# Your assignment
Restate verbatim the span of lines below between the line with "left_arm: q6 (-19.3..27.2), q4" and the line with "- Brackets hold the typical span", including those two lines, and only that span.

------------------------------------------------

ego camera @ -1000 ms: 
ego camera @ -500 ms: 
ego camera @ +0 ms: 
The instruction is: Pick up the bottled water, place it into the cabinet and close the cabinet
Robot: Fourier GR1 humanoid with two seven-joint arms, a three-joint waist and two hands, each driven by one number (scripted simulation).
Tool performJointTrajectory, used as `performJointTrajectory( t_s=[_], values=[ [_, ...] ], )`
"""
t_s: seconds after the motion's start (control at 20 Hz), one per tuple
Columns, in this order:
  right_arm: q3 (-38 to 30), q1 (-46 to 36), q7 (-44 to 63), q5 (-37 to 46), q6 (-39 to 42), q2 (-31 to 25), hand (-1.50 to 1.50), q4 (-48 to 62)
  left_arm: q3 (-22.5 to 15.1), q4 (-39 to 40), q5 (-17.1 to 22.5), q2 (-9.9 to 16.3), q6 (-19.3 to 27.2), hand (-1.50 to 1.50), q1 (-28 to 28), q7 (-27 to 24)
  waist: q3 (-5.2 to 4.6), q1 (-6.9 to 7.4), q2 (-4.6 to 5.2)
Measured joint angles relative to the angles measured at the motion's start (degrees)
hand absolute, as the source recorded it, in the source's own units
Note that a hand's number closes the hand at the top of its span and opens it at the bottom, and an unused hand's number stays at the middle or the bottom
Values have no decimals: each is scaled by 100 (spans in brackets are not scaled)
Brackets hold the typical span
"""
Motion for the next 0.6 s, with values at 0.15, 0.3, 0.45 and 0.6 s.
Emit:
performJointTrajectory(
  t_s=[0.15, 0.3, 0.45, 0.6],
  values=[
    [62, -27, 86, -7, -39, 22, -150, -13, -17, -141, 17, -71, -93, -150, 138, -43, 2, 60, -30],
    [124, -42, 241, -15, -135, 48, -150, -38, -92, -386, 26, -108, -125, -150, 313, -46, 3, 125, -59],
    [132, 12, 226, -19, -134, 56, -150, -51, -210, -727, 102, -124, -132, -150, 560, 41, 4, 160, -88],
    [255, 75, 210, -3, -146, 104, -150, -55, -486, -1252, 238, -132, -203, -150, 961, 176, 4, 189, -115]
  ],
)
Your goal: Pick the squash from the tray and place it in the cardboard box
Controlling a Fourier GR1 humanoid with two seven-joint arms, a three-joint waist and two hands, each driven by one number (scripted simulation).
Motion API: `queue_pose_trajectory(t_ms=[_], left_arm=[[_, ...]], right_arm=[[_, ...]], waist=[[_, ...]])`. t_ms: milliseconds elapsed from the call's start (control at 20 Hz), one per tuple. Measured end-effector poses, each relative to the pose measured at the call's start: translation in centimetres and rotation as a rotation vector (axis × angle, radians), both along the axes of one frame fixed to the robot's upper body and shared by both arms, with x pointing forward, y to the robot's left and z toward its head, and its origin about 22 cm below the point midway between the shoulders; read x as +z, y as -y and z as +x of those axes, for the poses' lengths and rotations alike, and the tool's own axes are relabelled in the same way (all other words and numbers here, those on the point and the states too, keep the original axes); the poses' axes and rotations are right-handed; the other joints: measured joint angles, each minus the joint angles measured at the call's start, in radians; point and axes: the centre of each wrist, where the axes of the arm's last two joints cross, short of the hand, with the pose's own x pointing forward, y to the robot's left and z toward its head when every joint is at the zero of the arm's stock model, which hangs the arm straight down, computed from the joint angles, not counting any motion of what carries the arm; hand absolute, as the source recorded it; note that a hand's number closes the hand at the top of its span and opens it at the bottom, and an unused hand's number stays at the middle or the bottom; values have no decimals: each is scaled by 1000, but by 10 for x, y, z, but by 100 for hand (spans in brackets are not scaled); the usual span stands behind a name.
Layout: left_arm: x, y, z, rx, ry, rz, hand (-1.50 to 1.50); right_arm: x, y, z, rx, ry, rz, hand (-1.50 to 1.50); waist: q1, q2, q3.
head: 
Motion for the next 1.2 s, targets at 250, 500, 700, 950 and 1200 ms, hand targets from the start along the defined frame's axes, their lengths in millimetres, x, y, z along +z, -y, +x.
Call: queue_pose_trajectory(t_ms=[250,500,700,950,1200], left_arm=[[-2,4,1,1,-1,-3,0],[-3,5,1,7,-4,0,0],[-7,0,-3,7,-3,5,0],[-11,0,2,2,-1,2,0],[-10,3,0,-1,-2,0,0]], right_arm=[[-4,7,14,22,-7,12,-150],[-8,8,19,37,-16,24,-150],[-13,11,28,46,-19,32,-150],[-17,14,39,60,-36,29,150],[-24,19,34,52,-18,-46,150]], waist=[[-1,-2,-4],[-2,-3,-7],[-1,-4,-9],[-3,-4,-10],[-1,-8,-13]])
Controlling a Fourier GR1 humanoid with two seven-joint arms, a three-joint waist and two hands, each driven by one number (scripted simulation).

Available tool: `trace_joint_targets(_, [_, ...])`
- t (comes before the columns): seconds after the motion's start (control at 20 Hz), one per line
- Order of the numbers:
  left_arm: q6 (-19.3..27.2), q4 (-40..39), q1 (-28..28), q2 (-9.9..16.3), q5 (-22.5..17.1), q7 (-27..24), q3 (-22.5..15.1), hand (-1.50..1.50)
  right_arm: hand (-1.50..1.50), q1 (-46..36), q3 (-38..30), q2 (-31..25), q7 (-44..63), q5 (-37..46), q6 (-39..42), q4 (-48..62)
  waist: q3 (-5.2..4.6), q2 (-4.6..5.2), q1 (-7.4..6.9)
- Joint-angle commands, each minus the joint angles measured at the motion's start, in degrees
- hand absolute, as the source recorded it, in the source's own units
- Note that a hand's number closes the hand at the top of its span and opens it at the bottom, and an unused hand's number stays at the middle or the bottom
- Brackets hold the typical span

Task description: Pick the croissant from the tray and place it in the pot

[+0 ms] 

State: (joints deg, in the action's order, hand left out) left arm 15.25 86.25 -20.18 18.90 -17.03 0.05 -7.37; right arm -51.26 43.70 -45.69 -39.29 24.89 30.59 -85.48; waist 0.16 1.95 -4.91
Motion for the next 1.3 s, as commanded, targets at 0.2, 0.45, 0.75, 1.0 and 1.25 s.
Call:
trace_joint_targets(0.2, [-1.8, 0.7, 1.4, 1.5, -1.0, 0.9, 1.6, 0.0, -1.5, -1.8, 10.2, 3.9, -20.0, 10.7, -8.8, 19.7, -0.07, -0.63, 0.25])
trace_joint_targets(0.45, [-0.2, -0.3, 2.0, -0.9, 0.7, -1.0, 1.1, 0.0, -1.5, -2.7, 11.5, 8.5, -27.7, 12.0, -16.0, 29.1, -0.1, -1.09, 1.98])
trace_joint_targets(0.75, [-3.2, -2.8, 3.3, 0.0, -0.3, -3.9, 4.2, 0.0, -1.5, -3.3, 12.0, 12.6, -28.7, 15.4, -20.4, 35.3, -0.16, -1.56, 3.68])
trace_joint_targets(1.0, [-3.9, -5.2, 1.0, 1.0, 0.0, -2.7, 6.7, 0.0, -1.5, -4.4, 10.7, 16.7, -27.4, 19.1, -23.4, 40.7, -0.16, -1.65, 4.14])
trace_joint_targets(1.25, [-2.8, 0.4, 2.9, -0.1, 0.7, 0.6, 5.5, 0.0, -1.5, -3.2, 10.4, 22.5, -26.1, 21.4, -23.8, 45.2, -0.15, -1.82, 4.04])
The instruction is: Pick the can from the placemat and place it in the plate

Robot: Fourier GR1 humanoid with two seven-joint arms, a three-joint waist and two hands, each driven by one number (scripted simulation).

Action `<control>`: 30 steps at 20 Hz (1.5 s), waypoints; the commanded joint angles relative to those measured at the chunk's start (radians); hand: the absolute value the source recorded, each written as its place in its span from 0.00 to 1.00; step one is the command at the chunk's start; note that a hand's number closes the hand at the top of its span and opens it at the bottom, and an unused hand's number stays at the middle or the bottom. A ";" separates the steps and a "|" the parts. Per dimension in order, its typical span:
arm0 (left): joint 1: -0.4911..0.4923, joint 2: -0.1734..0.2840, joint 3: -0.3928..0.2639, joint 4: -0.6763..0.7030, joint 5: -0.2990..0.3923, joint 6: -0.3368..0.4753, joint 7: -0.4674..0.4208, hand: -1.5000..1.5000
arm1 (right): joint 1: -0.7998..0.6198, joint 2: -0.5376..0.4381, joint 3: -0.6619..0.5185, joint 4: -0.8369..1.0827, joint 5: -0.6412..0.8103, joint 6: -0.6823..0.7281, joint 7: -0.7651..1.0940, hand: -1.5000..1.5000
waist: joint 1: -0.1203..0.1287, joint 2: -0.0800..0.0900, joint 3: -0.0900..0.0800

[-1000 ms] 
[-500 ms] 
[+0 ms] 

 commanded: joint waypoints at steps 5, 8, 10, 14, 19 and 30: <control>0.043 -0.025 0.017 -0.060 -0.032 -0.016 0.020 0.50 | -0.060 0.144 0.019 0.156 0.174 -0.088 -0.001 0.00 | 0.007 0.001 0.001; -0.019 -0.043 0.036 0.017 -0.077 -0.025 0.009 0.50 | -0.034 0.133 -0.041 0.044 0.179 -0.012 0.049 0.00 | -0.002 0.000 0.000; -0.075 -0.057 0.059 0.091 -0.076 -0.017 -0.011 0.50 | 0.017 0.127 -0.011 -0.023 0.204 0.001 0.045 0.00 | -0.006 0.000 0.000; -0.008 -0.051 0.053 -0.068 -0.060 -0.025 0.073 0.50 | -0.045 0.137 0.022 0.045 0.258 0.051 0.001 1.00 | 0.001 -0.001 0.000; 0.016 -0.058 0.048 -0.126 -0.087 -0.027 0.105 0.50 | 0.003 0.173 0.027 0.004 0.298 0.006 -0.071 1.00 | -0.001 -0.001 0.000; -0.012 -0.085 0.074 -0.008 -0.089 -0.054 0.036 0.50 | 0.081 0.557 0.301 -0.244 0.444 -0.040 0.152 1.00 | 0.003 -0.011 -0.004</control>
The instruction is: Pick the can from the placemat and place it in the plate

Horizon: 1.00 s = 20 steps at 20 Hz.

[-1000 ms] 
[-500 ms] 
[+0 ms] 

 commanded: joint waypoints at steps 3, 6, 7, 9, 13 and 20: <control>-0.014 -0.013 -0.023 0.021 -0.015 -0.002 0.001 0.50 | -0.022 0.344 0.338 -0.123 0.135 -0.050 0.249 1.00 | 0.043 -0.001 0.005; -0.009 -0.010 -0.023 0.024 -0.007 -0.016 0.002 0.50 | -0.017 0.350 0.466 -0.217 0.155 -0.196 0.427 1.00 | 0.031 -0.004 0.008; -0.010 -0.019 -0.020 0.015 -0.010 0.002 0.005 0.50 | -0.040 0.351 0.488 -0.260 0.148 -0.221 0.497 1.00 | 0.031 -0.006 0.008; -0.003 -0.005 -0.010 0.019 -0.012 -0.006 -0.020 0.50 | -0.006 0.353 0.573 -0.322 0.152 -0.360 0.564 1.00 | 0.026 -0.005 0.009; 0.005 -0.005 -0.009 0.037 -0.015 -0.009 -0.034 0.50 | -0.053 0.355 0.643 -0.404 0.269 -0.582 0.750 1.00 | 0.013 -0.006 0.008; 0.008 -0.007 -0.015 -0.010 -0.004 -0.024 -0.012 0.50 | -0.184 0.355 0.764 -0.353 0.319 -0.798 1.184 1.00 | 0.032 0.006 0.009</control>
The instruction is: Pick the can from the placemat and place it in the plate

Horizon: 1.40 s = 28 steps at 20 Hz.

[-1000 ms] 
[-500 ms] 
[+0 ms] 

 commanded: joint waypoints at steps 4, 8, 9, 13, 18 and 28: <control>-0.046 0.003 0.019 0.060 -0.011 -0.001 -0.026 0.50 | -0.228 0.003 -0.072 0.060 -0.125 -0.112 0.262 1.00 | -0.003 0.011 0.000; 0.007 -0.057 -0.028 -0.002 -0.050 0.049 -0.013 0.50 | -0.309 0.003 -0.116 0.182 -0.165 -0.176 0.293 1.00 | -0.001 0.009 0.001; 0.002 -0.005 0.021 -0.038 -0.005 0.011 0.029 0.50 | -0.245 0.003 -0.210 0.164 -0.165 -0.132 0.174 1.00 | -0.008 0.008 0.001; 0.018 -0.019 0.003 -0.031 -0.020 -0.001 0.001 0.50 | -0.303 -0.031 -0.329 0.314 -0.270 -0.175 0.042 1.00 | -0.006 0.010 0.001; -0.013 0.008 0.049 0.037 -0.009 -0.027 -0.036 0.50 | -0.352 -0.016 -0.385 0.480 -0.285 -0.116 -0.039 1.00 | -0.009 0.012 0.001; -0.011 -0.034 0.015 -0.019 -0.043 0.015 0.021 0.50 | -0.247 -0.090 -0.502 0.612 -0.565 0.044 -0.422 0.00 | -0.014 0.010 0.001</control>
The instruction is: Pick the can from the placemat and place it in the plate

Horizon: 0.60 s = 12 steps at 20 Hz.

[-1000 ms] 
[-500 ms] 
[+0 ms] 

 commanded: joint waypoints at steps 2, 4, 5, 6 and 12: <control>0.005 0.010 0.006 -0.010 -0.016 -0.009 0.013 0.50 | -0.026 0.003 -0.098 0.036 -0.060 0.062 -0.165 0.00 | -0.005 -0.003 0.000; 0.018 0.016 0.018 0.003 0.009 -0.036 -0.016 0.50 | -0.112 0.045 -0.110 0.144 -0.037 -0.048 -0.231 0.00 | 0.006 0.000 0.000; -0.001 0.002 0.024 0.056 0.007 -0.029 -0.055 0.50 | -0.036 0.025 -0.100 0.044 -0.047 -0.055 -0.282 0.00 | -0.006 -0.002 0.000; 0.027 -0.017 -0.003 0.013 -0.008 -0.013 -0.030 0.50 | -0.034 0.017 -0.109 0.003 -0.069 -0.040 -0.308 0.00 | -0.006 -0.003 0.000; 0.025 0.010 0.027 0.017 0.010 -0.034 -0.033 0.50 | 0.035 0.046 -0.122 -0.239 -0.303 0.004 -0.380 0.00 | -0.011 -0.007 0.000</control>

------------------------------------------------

# Solution to this problem
  left_arm: q6 (-19.3..27.2), q4 (-40..39), q1 (-28..28), q2 (-9.9..16.3), q5 (-22.5..17.1), q7 (-27..24), q3 (-22.5..15.1), hand (-1.50..1.50)
  right_arm: hand (-1.50..1.50), q1 (-46..36), q3 (-38..30), q2 (-31..25), q7 (-44..63), q5 (-37..46), q6 (-39..42), q4 (-48..62)
  waist: q3 (-5.2..4.6), q2 (-4.6..5.2), q1 (-7.4..6.9)
- Joint-angle commands, each minus the joint angles measured at the motion's start, in degrees
- hand absolute, as the source recorded it, in the source's own units
- Note that a hand's number closes the hand at the top of its span and opens it at the bottom, and an unused hand's number stays at the middle or the bottom
- Brackets hold the typical span

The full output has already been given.